:: INSTRUCTIONS TO FOLLOW ::
Report back the lines in this listing that carry the string "axes".

:: EXERCISE INPUTS ::
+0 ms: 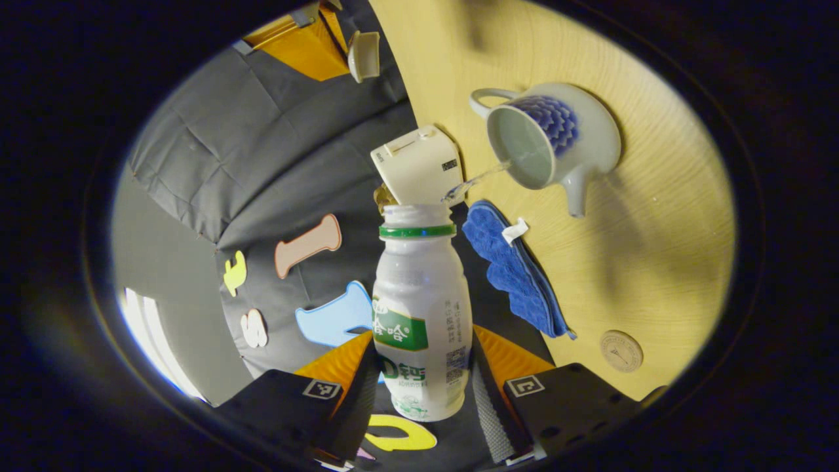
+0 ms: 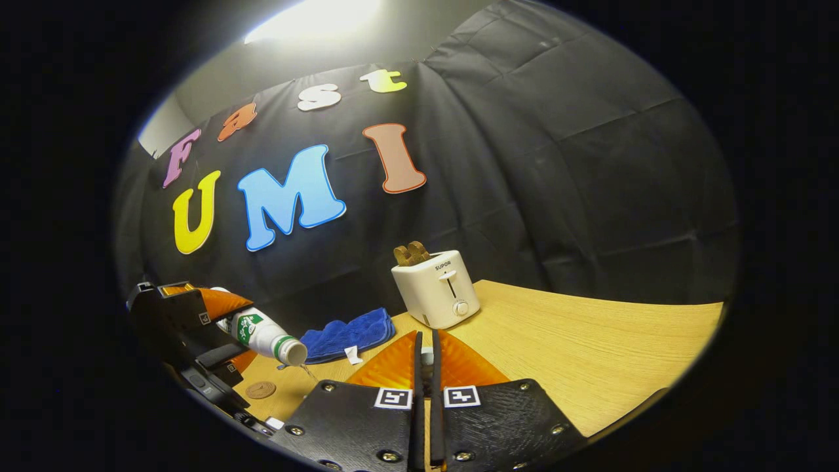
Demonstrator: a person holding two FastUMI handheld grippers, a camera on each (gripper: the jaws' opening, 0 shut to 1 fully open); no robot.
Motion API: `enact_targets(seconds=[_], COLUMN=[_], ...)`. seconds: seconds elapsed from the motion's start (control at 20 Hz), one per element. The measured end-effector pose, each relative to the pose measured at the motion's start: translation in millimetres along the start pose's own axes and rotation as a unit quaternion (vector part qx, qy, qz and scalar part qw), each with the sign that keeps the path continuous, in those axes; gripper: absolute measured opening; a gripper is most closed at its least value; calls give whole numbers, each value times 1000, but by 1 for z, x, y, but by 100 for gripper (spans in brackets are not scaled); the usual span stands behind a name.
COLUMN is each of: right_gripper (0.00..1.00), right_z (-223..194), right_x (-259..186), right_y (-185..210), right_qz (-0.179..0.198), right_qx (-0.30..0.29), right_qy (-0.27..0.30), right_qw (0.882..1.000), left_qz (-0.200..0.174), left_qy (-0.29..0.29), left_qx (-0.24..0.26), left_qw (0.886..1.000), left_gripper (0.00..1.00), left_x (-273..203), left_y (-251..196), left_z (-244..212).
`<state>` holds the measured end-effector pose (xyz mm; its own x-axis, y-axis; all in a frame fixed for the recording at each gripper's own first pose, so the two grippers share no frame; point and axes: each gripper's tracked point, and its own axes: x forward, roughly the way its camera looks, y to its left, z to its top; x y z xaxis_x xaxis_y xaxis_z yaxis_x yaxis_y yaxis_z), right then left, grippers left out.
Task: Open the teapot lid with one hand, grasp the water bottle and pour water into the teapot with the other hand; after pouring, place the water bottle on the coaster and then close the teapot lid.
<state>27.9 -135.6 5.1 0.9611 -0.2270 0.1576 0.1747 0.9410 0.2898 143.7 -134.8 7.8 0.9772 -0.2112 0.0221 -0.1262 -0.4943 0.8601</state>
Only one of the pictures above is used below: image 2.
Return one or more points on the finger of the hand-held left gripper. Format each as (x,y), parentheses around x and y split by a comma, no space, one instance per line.
(170,314)
(219,360)

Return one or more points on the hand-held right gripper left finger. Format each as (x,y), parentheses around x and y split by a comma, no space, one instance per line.
(417,406)

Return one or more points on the clear plastic water bottle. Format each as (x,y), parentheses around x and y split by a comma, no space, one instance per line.
(259,331)

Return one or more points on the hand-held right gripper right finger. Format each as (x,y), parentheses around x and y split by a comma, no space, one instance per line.
(436,406)

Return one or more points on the round brown coaster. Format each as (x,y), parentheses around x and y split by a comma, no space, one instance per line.
(261,390)

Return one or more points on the black backdrop cloth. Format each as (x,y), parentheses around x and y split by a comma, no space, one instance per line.
(557,164)

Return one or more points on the white toaster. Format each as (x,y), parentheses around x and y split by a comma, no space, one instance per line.
(432,292)

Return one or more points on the blue folded cloth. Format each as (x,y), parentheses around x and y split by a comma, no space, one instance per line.
(347,334)

:: EXPECTED ANSWER ::
Motion API: `enact_targets(seconds=[_], COLUMN=[_], ...)`. seconds: seconds elapsed from the motion's start (control at 20 Hz), one per element. The measured end-effector pose, each relative to the pose measured at the motion's start: translation in millimetres along the start pose's own axes and rotation as a unit quaternion (vector part qx, qy, qz and scalar part qw), each with the sign that keeps the path continuous, in those axes; gripper: absolute measured opening; a gripper is most closed at its least value; calls give whole numbers, each value times 1000, but by 1 for z, x, y, but by 100 for gripper (spans in brackets are not scaled); the usual span stands behind a name.
`<state>` holds the measured end-effector pose (xyz mm; its own x-axis, y-axis; all in a frame fixed for the recording at each gripper's own first pose, so the two grippers share no frame; point and axes: each gripper's tracked point, and its own axes: x forward, roughly the way its camera looks, y to its left, z to its top; x y z xaxis_x xaxis_y xaxis_z yaxis_x yaxis_y yaxis_z), right then left, grippers left out.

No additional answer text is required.